3.0 Historical and Cultural Context
Role and Development of the Visual Arts
3.1 Identify similarities and differences in the purposes of art created in selected cultures.
Diversity of the Visual Arts
3.3 Identify and describe trends in the visual arts and discuss how the issues of time, place, and cultural influence are reflected in selected works of art.

4.0 Aesthetic Valuing
Derive Meaning
4.1 Articulate how personal beliefs, cultural traditions, and current social, economic, and political contexts influence the interpretation of the meaning or message in a work of art.
4.2 Compare the ways in which the meaning of a specific work of art has been affected over time because of changes in interpretation and context.
Make Informed Judgments
4.3 Formulate and support a position regarding the aesthetic value of a specific work of art and change or defend that position after considering the views of others.
4.4 Articulate the process and rationale for refining and reworking one of their own works of art.
4.5 Employ the conventions of art criticism in writing and speaking about works of art.

United States National Standards for Visual Arts Education
Grades 9–12

1.Understanding and applying media, techniques, and processes
a. Apply media, techniques, and processes with sufficient skill, confidence, and sensitivity that their intentions are carried out in their artworks.
b. Conceive and create works of visual art that demonstrate an understanding of how the communication of their ideas relates to the media, techniques, and processes they use.

3. Choosing and evaluating a range of subject matter, symbols, and ideas
a. Reflect on how artworks differ visually, spatially, temporally, and functionally, and describe how these are related to history and culture.

4. Understanding the visual arts in relation to history and cultures
a. Differentiate among a variety of historical and cultural contexts in terms of characteristics and purposes of works of art.
b. Describe the function and explore the meaning of specific art objects within varied cultures, times, and places.
c. Analyze relationships of works of art to one another in terms of history, aesthetics, and culture, justifying conclusions made in the analysis and using such conclusions to inform their own art making.

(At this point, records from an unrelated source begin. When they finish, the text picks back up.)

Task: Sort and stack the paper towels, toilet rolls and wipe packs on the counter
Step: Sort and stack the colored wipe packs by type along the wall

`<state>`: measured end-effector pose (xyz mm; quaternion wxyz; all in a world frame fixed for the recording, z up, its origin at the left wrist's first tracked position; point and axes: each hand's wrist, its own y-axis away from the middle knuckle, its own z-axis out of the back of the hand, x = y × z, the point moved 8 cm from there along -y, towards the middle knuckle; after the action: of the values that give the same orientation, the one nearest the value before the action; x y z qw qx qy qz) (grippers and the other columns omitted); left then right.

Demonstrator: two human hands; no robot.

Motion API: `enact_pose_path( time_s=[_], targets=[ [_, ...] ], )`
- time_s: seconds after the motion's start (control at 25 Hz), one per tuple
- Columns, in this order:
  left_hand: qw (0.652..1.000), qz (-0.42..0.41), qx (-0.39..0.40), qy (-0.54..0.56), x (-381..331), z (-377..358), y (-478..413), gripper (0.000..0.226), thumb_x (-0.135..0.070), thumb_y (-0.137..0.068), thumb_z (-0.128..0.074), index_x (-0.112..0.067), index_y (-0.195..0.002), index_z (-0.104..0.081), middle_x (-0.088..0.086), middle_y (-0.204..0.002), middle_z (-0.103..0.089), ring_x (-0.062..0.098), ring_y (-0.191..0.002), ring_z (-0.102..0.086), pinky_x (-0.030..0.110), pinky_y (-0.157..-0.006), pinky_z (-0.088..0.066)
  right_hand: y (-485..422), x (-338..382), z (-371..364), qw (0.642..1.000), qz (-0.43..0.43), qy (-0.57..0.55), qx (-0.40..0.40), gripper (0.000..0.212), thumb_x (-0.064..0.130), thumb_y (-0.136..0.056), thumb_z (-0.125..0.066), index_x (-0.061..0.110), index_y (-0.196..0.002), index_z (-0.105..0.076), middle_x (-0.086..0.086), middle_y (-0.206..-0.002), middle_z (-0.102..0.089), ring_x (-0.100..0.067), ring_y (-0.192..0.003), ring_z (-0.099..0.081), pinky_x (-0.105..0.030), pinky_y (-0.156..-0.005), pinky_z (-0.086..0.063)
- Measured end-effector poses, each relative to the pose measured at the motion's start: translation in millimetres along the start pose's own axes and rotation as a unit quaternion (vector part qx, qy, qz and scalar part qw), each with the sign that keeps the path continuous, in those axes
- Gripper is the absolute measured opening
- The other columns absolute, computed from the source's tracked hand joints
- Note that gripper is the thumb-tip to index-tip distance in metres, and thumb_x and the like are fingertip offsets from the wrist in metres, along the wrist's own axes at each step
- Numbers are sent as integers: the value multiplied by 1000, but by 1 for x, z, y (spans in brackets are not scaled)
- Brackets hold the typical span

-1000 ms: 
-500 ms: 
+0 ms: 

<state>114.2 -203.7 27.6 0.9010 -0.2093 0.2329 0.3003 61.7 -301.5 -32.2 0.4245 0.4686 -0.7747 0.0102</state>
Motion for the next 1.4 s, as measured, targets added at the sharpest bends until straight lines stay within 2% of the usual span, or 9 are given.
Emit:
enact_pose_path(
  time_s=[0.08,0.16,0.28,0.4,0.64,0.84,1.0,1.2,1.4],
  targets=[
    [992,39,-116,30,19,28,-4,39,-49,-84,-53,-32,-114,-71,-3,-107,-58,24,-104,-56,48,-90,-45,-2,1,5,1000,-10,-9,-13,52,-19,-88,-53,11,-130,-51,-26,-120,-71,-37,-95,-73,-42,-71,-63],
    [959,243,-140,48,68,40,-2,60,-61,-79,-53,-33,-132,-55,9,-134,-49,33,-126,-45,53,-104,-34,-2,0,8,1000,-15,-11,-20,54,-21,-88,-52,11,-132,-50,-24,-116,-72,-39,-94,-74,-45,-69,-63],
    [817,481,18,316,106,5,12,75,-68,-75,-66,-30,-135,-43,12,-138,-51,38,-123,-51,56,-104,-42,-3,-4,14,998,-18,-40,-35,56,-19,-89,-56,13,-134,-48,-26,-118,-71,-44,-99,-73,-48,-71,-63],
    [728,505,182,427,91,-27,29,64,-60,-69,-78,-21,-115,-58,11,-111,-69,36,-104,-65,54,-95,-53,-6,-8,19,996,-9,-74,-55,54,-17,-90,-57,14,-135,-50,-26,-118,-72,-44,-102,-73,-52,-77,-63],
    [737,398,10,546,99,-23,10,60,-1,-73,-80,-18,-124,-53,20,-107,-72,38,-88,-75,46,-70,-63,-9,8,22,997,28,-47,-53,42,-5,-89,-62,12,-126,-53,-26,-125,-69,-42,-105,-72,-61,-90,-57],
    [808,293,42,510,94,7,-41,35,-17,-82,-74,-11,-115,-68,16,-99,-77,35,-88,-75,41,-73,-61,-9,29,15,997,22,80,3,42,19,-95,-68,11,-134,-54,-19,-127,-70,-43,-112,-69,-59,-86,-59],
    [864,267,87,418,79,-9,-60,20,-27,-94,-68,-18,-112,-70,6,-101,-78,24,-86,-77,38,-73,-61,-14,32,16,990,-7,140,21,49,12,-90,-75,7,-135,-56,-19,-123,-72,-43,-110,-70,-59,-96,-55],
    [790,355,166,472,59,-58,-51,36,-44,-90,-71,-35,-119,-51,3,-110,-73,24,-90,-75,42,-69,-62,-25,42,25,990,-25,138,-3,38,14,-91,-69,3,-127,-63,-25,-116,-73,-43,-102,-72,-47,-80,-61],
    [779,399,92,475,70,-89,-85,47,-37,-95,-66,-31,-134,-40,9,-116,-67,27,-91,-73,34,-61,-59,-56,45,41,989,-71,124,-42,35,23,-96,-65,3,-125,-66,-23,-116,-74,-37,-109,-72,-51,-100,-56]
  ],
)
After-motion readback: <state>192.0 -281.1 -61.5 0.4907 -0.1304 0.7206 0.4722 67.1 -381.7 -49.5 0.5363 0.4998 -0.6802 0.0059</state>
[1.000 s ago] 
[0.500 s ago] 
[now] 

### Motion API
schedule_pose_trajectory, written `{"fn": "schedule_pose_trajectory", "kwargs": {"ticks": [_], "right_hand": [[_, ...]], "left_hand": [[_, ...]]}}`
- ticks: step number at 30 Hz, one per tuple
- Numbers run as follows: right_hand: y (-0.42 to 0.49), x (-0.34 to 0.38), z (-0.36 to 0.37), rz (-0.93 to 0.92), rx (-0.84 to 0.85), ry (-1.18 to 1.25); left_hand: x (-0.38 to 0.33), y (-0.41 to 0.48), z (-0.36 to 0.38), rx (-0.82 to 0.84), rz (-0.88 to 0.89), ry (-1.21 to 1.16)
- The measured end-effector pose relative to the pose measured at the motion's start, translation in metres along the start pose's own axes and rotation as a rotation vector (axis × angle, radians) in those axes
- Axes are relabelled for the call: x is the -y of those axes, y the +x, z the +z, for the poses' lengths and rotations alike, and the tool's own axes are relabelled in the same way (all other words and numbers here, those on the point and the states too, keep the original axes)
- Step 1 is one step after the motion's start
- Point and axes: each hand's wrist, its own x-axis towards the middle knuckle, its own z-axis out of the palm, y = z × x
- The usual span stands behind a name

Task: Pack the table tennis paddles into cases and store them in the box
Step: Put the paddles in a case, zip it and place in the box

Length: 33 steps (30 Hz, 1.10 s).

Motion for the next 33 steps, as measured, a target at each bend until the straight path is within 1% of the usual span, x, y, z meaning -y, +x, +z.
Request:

5. Reflecting upon and assessing the characteristics and merits of their work and the work of others
a. Identify intentions of those creating artworks, explore the implications of various purposes, and justify their analyses of purposes in particular works.
b. Describe meanings of artworks by analyzing how specific works are created and how they relate to historical and cultural contexts.
c. Reflect analytically on various interpretations as a means for understanding and evaluating works of visual art.